▶ [Work instructions]
The answer is to be the lines below that lie between the line holding "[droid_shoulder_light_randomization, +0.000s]" and the line holding "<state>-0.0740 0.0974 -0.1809", inclusive, transcribed exactly and free of pictures.

▶ [Data items]
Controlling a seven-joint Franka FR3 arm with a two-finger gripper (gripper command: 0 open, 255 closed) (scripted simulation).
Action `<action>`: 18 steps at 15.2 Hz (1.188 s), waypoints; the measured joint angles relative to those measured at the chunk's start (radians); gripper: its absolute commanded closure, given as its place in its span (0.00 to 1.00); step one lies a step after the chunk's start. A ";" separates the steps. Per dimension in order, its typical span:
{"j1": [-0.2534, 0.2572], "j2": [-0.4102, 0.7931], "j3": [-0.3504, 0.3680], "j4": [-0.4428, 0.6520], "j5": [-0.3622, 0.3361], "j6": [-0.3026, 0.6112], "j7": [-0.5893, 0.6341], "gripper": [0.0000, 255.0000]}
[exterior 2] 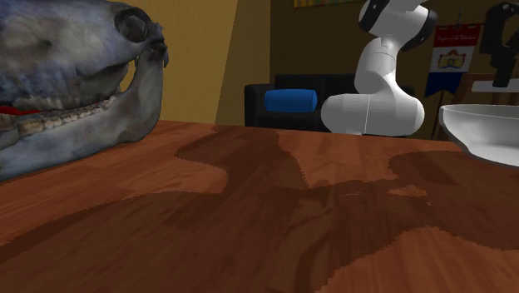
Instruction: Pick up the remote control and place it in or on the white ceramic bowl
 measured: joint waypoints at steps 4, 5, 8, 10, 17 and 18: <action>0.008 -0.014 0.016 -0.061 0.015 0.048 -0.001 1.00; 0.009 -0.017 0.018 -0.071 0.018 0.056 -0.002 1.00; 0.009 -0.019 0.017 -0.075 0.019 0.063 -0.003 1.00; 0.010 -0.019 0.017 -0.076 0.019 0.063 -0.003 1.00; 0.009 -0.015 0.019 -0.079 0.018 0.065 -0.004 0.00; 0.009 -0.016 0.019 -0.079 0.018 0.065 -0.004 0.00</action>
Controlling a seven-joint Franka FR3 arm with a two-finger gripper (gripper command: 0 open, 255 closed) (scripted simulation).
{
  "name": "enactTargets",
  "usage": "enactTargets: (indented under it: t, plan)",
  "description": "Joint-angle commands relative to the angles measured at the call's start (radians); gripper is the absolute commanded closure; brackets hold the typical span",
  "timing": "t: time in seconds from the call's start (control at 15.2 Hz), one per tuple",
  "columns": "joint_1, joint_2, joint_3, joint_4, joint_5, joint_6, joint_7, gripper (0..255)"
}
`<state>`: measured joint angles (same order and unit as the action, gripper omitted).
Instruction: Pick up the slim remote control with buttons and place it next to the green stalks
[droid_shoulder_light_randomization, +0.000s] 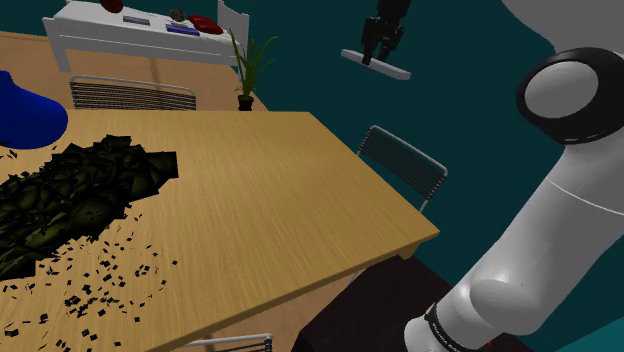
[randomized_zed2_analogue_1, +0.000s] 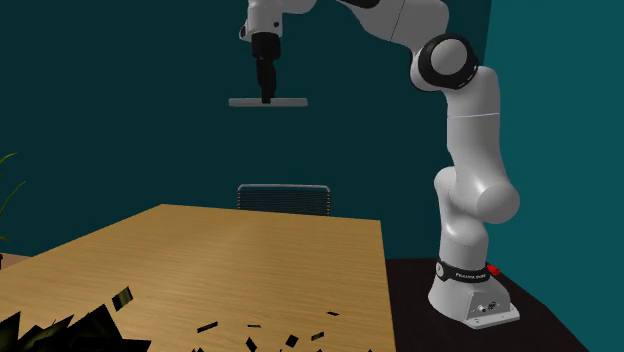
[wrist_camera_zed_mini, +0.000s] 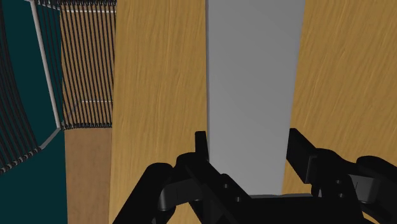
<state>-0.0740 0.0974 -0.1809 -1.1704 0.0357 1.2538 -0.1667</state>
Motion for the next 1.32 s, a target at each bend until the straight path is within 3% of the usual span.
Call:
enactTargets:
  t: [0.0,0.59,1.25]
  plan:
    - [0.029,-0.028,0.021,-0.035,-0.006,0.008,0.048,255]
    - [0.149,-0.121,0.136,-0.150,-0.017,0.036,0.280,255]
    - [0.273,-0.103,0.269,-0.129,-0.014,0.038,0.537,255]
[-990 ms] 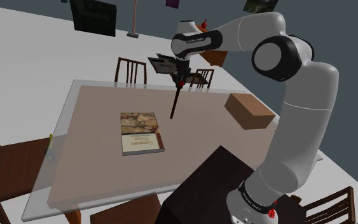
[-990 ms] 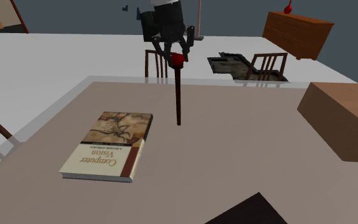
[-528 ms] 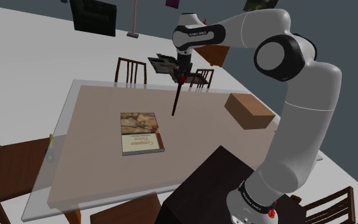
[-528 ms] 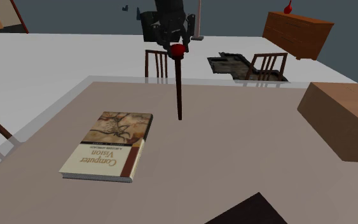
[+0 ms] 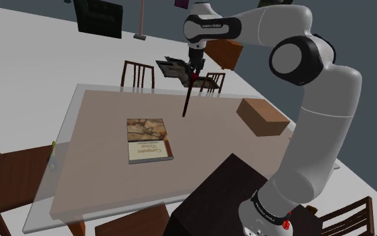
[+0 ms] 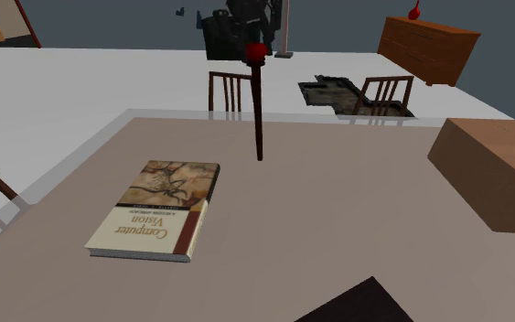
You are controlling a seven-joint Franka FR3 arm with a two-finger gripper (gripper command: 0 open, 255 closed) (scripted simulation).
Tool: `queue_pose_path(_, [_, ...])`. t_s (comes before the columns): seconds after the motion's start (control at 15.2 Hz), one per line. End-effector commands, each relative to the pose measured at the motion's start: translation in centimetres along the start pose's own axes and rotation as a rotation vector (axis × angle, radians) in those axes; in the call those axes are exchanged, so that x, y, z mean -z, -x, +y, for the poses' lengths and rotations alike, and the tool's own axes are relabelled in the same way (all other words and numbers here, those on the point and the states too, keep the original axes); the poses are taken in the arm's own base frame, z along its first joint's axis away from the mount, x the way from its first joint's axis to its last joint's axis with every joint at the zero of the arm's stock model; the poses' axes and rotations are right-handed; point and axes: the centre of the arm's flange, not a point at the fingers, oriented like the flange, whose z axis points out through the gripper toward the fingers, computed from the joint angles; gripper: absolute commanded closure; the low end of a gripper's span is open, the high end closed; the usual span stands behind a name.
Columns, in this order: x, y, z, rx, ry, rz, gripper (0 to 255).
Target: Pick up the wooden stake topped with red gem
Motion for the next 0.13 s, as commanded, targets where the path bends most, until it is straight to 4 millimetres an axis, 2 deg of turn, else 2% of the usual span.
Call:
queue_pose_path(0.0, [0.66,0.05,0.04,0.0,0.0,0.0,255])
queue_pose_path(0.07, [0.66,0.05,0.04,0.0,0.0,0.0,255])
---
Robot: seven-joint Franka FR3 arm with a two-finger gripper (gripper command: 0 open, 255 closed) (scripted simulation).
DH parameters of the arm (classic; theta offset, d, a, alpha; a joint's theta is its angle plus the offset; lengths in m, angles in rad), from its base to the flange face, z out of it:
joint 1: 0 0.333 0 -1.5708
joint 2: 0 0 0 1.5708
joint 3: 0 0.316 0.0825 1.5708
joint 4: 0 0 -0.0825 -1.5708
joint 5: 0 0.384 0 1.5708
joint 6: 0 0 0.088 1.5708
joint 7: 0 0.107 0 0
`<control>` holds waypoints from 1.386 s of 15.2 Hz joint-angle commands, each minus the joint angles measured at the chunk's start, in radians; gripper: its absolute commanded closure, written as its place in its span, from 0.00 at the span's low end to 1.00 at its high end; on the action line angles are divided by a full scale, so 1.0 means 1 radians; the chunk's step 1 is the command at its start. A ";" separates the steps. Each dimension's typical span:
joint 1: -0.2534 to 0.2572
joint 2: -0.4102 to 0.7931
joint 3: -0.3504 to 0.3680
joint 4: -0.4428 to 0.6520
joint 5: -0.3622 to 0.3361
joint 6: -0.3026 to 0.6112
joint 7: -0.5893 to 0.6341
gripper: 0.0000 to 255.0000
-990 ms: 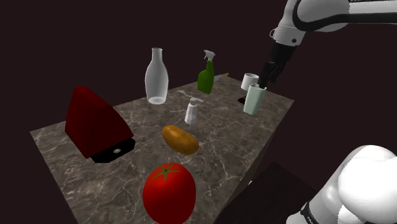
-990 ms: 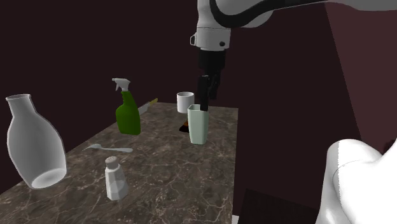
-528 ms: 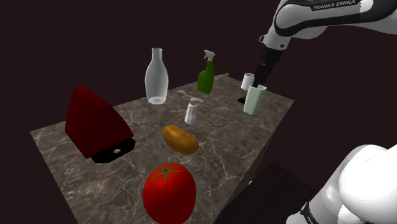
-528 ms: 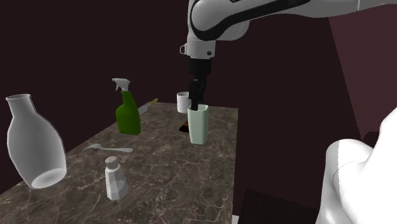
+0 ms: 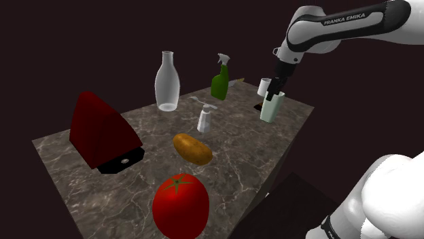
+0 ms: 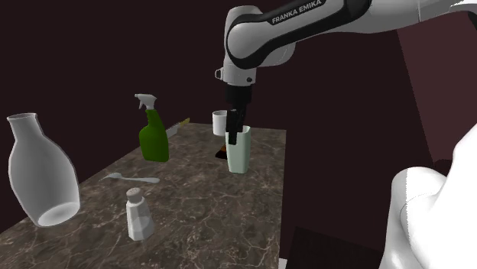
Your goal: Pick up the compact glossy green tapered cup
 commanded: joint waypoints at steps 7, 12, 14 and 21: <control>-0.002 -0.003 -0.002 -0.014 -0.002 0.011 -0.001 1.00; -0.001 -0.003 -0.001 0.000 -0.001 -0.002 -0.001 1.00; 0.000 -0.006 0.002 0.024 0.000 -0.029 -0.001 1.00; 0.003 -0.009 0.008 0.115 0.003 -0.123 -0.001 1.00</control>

▶ [Result of the exercise]
[droid_shoulder_light_randomization, +0.000s] 
[randomized_zed2_analogue_1, +0.000s] 
[wrist_camera_zed_mini, +0.000s] 
<state>-0.0740 0.0974 -0.1809 -1.1704 0.0357 1.2538 -0.1667</state>

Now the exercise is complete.